**Requirement:** Scan the data below and report how many lines include the word "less". Nothing else is wanted.
[Records for processing Boundary: Start]
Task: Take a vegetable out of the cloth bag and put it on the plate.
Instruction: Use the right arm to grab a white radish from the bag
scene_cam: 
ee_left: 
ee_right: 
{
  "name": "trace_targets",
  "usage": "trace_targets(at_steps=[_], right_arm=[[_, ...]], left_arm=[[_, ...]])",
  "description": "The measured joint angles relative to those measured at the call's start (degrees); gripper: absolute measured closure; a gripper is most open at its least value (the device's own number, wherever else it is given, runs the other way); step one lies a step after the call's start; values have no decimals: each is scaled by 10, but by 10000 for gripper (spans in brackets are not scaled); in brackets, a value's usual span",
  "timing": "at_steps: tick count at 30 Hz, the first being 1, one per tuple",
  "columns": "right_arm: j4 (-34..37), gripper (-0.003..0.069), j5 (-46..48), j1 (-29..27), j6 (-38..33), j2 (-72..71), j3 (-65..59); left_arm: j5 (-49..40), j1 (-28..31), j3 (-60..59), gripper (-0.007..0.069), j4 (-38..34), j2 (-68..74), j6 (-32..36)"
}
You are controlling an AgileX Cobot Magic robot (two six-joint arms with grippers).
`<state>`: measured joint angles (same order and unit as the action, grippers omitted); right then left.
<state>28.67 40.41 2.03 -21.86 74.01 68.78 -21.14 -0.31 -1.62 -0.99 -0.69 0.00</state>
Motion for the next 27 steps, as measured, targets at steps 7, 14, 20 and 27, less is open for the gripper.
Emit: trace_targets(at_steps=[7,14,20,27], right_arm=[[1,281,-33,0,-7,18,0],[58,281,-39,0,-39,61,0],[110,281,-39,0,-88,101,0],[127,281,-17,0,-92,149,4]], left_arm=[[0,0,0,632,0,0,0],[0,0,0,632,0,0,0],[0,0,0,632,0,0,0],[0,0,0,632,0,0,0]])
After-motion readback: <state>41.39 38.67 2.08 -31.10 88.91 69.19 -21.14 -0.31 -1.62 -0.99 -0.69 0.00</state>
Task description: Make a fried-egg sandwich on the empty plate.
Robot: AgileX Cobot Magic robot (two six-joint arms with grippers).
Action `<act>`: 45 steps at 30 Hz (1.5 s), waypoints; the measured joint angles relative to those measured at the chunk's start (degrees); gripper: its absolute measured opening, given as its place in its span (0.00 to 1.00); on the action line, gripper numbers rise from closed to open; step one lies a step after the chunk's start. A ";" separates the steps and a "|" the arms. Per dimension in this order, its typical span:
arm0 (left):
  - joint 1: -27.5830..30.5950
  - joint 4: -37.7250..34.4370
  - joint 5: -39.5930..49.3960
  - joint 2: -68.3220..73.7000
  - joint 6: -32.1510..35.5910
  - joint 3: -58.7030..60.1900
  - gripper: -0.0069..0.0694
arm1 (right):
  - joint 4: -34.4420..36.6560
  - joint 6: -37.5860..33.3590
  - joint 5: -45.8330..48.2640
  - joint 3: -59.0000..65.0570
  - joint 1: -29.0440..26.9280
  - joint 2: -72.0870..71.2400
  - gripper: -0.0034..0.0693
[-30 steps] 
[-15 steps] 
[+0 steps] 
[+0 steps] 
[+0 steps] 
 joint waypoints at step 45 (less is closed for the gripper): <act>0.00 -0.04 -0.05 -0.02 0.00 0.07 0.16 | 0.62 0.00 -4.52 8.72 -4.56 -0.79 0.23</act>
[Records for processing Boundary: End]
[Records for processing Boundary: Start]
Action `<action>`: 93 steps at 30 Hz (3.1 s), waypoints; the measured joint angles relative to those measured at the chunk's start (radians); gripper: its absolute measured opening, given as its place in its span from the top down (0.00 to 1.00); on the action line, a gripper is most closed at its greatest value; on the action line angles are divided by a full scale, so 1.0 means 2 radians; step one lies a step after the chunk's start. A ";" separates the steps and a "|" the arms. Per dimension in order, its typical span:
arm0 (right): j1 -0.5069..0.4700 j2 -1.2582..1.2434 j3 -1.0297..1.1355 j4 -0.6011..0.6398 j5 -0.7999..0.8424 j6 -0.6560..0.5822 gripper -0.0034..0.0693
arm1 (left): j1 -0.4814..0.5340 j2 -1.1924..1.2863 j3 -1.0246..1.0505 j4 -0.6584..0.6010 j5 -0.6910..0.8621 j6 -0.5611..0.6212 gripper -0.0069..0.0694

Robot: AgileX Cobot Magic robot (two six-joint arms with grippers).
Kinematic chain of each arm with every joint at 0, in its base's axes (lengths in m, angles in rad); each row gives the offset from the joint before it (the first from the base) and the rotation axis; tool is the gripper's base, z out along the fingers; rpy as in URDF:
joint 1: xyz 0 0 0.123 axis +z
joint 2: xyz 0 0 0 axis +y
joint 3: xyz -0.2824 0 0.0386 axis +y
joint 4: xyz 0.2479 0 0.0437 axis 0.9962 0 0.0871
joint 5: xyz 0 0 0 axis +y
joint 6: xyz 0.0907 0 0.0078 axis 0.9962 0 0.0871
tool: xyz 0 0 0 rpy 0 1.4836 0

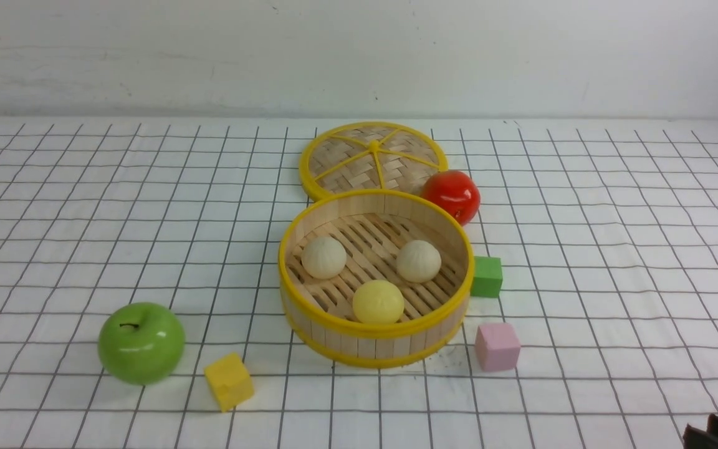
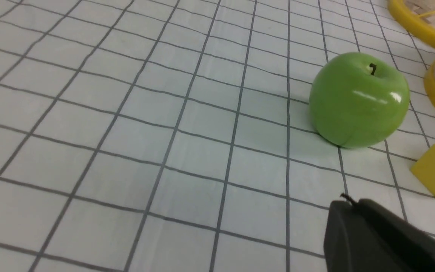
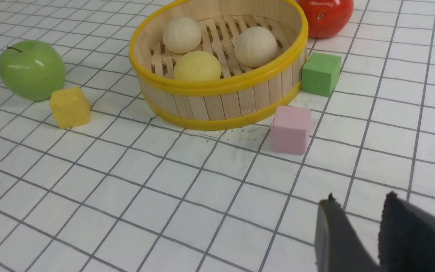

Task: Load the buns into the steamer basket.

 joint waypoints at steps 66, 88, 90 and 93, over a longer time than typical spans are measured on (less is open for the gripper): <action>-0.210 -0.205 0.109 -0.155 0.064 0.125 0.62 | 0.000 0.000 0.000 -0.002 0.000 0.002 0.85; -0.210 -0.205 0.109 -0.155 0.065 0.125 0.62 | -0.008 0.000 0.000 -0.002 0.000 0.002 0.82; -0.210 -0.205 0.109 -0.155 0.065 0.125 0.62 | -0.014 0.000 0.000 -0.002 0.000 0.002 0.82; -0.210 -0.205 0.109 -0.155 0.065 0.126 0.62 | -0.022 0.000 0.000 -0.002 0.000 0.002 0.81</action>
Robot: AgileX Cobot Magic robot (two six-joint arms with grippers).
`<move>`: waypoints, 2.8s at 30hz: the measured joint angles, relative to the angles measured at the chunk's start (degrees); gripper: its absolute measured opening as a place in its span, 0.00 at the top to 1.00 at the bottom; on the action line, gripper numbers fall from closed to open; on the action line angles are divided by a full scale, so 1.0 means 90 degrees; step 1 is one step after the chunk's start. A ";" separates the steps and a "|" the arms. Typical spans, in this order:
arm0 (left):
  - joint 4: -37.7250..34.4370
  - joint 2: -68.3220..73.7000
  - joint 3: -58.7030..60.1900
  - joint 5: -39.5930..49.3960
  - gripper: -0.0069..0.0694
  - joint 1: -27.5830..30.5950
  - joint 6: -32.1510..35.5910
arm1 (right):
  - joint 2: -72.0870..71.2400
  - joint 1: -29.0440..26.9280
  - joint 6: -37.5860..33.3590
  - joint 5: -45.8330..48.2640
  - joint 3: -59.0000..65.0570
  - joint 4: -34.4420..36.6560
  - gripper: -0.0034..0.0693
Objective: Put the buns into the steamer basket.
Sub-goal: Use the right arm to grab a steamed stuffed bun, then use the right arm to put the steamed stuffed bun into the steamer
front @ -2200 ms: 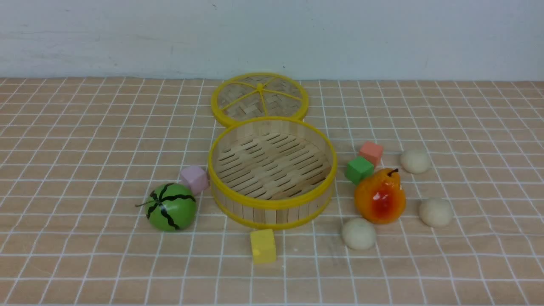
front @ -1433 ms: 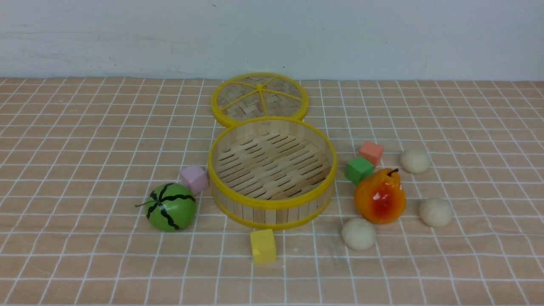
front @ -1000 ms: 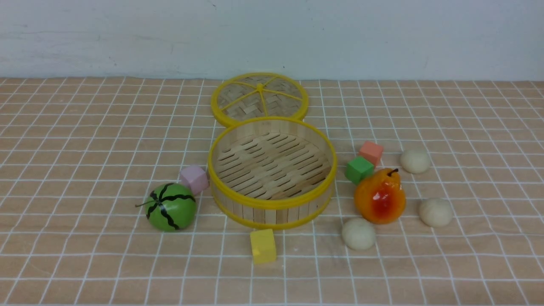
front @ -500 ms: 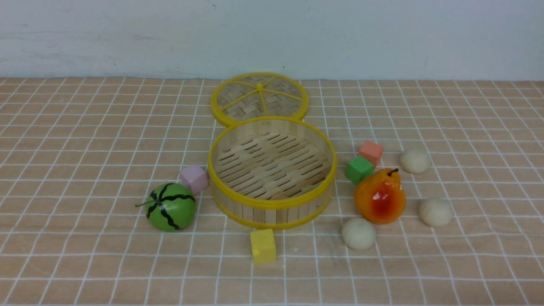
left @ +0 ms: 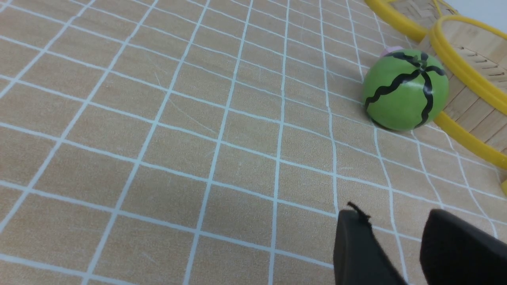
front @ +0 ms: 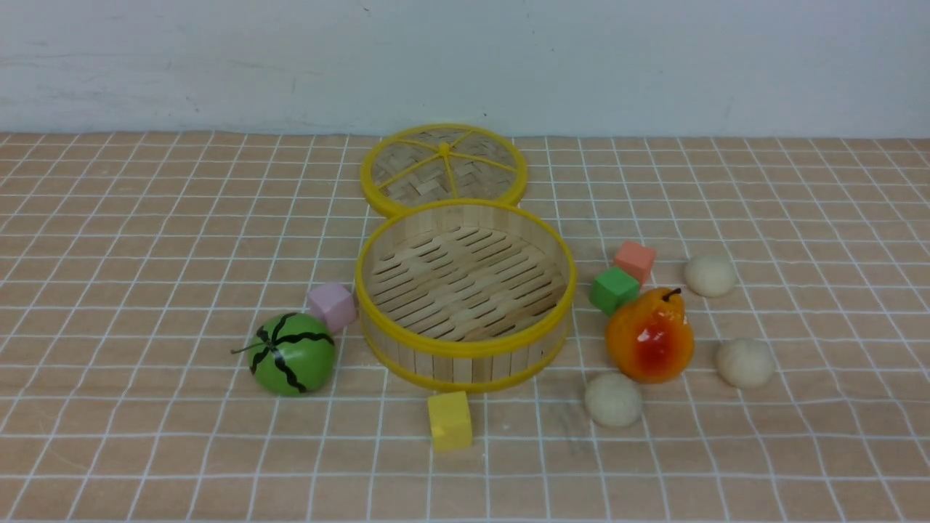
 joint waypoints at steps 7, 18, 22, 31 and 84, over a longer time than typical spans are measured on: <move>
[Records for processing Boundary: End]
**Answer box:** 3